++++ Data below ++++

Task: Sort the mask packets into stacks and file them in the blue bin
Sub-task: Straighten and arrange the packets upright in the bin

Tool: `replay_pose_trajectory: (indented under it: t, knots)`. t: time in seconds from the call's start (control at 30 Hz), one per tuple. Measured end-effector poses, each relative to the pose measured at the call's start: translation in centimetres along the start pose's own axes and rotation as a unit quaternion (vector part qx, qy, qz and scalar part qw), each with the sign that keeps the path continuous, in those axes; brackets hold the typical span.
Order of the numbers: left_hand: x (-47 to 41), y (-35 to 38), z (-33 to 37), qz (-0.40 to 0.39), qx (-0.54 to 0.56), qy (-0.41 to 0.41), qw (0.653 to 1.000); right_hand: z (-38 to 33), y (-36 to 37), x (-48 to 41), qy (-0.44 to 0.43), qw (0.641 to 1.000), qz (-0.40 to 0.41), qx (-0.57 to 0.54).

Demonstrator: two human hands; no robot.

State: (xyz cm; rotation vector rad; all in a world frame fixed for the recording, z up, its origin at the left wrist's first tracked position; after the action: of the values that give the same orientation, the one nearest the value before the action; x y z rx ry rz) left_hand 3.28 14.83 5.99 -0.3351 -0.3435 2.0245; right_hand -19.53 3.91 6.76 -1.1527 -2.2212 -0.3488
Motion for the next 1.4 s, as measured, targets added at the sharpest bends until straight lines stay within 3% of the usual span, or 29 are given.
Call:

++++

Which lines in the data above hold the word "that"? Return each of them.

- [Solved exercise]:
Tool: `replay_pose_trajectory: (indented under it: t, knots)`. t: time in seconds from the call's start (control at 30 Hz), one per tuple. Measured end-effector poses, each relative to the pose measured at the call's start: translation in centimetres along the start pose's own axes and rotation as a unit quaternion (vector part qx, qy, qz and scalar part qw), each with the sign that keeps the path continuous, in those axes; brackets hold the typical span.
State: (xyz cm; rotation vector rad; all in a world frame fixed for the recording, z up, its origin at the left wrist's first tracked position; after the action: of the values that give the same orientation, the one nearest the value before the action; x y z rx ry rz) left_hand 3.28 14.83 5.99 -0.3351 -0.3435 2.0245; right_hand -19.53 3.91 6.76 -1.1527 -2.2212 -0.3488

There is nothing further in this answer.